Michael Osterholm, director of the Center for Infectious Disease Research at the University of Minnesota who advised the Biden transition, said he is particularly concerned about the increasing number of instances he is hearing about where groups of vaccinated individuals are becoming infected. The CDC has said the data indicates the vaccinated can’t spread the virus to other vaccinated people, but Osterholm said the clusters of cases among the vaccinated suggest otherwise.

In one cluster of more than 200 cases in Provincetown, Mass. 70 percent of the Covid-19 positive cases since July 1 have been among vaccinated individuals, town manager Alex Morse said in an MSNBC interview.

A small percentage of those who are fully vaccinated also continue to be hospitalized and die from the virus, particularly in areas seeing a surge in cases from the delta variant.

At Texas Medical Center in Houston, 10 percent of more than 250 hospitalized Covid patients were vaccinated, a hospital spokesperson said. In Las Vegas, 11 percent of Covid hospitalizations in July had been fully vaccinated, according to the Southern Nevada Health District. A spokesperson for University of Kansas Health System said on July 15 that 16 percent of inpatients had been fully vaccinated.

Hospital officials added, though, that those who are vaccinated are less likely to be in the ICU or die, and nearly all who were admitted after vaccinations had serious underlying conditions.

Nationwide, the Center for Disease Control and Prevention has tracked more than 4,000 cases of fully vaccinated people being hospitalized with symptoms of Covid as of July 19, up 9 percent from the week earlier. The agency said a total of 849 vaccinated people have died, including 58 the week of July 12, according to data reported to the CDC by local health departments.

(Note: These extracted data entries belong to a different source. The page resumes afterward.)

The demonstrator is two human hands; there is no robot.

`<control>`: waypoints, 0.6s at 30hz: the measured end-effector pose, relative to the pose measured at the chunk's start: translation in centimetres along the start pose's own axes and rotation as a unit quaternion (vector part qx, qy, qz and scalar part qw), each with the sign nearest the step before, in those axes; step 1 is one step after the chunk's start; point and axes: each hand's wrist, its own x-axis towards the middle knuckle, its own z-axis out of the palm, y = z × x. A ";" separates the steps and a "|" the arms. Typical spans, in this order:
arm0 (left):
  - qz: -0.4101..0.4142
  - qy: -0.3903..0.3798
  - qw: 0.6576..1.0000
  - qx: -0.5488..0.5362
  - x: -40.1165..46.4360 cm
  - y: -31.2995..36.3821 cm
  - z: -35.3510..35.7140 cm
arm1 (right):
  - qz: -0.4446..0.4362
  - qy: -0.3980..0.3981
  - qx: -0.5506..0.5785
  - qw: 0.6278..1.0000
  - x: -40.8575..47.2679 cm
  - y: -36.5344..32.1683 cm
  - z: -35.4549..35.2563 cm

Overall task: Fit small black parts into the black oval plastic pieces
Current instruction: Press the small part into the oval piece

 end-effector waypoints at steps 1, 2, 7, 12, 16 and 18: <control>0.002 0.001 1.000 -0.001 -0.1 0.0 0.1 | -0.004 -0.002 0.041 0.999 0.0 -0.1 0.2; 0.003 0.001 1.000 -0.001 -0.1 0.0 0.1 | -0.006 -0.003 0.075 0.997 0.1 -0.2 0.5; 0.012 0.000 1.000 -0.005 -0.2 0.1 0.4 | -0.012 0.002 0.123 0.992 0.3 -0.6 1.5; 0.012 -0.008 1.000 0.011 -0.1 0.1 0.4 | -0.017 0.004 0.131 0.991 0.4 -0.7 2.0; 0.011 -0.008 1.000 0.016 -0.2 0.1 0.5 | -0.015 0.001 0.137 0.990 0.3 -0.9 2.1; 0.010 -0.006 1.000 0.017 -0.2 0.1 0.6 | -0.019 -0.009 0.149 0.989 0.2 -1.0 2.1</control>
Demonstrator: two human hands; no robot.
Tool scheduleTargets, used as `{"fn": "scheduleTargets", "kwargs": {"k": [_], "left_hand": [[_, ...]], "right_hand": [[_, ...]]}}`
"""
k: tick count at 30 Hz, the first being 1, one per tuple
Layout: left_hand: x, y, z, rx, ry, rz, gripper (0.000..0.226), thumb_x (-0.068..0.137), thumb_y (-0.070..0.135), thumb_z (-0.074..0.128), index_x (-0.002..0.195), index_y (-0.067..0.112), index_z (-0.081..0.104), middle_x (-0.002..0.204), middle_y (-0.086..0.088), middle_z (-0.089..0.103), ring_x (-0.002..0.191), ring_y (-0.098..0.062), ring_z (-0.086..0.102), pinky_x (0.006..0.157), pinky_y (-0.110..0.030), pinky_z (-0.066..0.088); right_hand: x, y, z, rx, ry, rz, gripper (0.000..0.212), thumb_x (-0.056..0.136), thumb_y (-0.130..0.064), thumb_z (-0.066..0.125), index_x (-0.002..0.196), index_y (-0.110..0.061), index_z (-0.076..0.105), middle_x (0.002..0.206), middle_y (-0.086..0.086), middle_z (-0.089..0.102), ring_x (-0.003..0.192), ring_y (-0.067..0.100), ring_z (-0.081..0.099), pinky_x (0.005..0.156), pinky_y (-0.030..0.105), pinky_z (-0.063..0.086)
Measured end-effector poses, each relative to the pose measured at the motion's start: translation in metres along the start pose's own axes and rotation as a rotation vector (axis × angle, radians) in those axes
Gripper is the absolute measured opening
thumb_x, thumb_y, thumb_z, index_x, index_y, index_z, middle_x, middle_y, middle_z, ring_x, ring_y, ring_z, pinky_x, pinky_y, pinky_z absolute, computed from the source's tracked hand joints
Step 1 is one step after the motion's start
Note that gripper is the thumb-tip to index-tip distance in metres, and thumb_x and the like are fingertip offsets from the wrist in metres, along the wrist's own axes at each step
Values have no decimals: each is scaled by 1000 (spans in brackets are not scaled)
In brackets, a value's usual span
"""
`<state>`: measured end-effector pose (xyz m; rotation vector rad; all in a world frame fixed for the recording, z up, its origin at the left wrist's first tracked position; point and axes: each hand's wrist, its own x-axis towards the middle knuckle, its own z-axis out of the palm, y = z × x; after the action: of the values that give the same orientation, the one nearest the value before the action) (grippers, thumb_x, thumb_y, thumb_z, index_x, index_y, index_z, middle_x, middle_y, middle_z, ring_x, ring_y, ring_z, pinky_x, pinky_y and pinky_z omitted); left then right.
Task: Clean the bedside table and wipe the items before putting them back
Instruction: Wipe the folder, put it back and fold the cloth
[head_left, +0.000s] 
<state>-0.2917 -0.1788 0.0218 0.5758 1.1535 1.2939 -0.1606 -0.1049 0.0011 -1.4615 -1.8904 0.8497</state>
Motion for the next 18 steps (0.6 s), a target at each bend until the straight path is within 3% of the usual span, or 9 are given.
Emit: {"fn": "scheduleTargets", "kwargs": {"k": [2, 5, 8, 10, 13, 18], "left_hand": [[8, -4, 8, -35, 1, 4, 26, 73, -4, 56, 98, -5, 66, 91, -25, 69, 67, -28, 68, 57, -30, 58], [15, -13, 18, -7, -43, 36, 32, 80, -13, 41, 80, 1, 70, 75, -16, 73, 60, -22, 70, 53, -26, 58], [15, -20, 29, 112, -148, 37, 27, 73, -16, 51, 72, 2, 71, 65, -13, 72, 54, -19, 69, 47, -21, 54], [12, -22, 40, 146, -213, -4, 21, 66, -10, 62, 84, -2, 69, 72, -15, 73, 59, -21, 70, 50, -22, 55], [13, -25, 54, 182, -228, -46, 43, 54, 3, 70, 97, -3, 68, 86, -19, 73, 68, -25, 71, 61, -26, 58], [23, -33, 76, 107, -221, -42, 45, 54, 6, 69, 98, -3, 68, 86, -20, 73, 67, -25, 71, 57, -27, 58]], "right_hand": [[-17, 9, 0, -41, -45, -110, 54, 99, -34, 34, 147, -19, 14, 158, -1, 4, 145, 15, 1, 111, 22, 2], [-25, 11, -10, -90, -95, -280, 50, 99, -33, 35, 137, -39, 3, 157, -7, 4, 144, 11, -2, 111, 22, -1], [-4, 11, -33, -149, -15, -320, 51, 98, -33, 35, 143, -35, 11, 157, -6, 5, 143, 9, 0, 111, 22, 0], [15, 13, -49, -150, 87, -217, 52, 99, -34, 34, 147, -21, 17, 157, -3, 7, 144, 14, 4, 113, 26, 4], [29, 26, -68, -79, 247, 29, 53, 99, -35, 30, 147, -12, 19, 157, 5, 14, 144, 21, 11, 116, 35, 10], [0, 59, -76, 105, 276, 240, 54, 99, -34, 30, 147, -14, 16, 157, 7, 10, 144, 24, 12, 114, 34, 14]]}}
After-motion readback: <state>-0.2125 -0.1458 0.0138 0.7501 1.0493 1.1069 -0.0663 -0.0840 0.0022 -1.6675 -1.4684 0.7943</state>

But administration officials, including Psaki and White House Covid coordinator Jeffrey Zients, have repeatedly said 97 percent of people who are hospitalized with Covid-19 are unvaccinated, citing a figure based on data from January to April when the U.S. was coming off of the winter surge, fewer people were fully vaccinated and the country wasn’t grappling with the highly contagious delta variant. For May, the CDC said the percentage of hospitalized patients who are vaccinated was less than 10 percent, but didn’t have a more specific figure.

As of Monday, Psaki said there would be no changes to Covid protocols around the White House where those who are vaccinated aren’t required to wear a mask and that President Joe Biden would continue engaging with the pubic at impromptu stops and large gatherings.